The file is a 1.5 MB GIF file using LZW compression and contains 84 images.
To say that it is made from a "single shot" is misleading at best.
You can clearly see 3D relative motion of the model against the background.
In a "single shot" all the information that is visible in only some of the images would not be available at all. So the creator has either used multiple photos, which violates the "single shot" claim, or they have used a separate background and moved the model relative to the background in each frame. In that case the picture of the model may arguably be a "single shot", but the background is also a "shot" so the claim is really not true in any sensible meaning of the term.
Even the claim for the model to be a "single shot" seems false as parts of the model appear to move relative to each other. In the two frames below the models arm is more covered in the left hand (later) frame than in the right hand one. This covering of the arm and hand occurs as the point of view moves from left to right.
The quality is so low that it is hard to see exactly what is happening but if you watch the GIF sequence repeatedly you will see that the costume and models arm have a 3D relationship that changes. Again, it would be possible for the "artist" to have added the costume separately and to have moved it between frames, but this again brings into question what a "shot" is. If the costume and the backgrounds are not considered to be 'shots" and have been added separately , then the claim MAY be considered to still possibly be true, but it is getting rather hard to believe.

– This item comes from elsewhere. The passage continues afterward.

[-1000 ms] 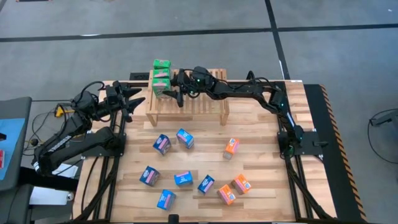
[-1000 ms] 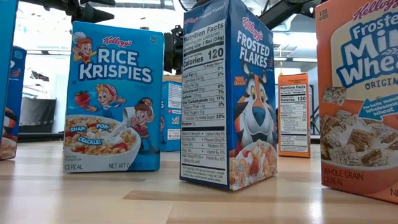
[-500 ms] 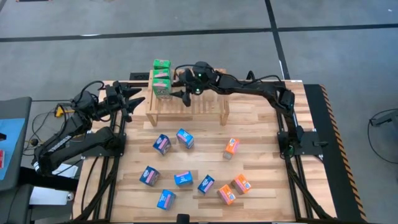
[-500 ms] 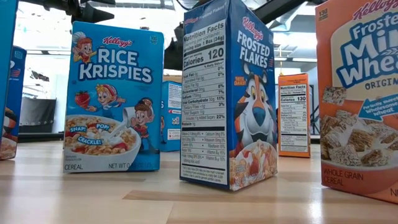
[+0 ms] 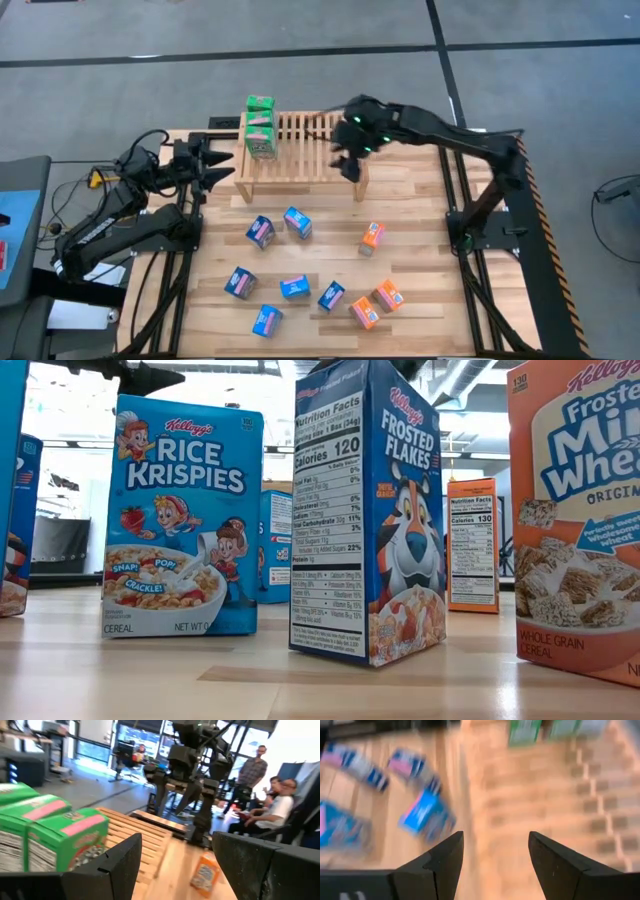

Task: Stack cereal on shelf
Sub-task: Put the top orange cereal box on the shelf

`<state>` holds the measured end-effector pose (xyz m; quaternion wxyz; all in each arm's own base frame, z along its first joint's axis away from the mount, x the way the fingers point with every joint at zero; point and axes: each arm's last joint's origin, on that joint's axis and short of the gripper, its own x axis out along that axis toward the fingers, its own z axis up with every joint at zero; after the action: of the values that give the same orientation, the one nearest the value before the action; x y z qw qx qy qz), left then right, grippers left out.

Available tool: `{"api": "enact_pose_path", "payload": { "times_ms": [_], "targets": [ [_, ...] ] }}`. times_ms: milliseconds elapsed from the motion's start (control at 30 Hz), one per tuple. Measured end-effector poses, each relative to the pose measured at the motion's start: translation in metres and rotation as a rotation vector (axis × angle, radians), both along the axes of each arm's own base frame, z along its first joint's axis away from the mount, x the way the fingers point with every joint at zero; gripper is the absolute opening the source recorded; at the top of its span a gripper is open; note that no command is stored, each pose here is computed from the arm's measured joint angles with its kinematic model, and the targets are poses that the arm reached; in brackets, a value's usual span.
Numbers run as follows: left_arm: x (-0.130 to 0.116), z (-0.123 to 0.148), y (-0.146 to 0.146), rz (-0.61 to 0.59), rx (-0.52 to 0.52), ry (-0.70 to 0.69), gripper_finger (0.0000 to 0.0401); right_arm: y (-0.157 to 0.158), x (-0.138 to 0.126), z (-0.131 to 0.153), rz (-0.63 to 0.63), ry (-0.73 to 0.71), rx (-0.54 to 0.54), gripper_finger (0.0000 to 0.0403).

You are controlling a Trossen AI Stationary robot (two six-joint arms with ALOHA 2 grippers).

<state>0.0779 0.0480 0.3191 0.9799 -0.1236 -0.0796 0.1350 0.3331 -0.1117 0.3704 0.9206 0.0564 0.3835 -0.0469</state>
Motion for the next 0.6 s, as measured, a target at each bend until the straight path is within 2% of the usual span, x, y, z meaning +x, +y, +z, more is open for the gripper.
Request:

It is possible that this was done by a program which endeavors to create a 3D effect by identifying various parts of the image that can be moved relative to each other. If so, this would explain the claim, but the amount of processing required would be large, and correctly determining what should move relative to something else would be "a challenge".
Re a comment on "suggesting foul play"
I did not mean to be be 'harsh" about what has been done or to suggest that it was improper in some way. I wouldn't have used as harsh a term as "foul play". More I'm saying that the very act of combining images, even if they have been derived from an original single one, and of adding material which must necessarily have been missing if a single image was used as source, somewhat stretches the meaning of "single shot". It's entirely possible that the creator added material that was hidden when the shot was made. Watching it replay repeatedly while looking at a selected area show many non-idealities which show how it may have been done. eg a piece of the dress by the right shoulder springs out substanially in the early part of the seuence. Watch the floor outside and behind the left leg and you see a sudden springing up of a shadow effect which does not occur gradually as would be the case with a real 3D pan. Neither of these effects would occur if this was a real series of shots and neither would probably happen if this sequence was completely automatically machine generated. This does not preclude use of manually directed automated tools. This all points to but does not guarantee that the source is a single frame which has had extensive infilling of originally hidden material and adding of effects along the way. An interesting exercise.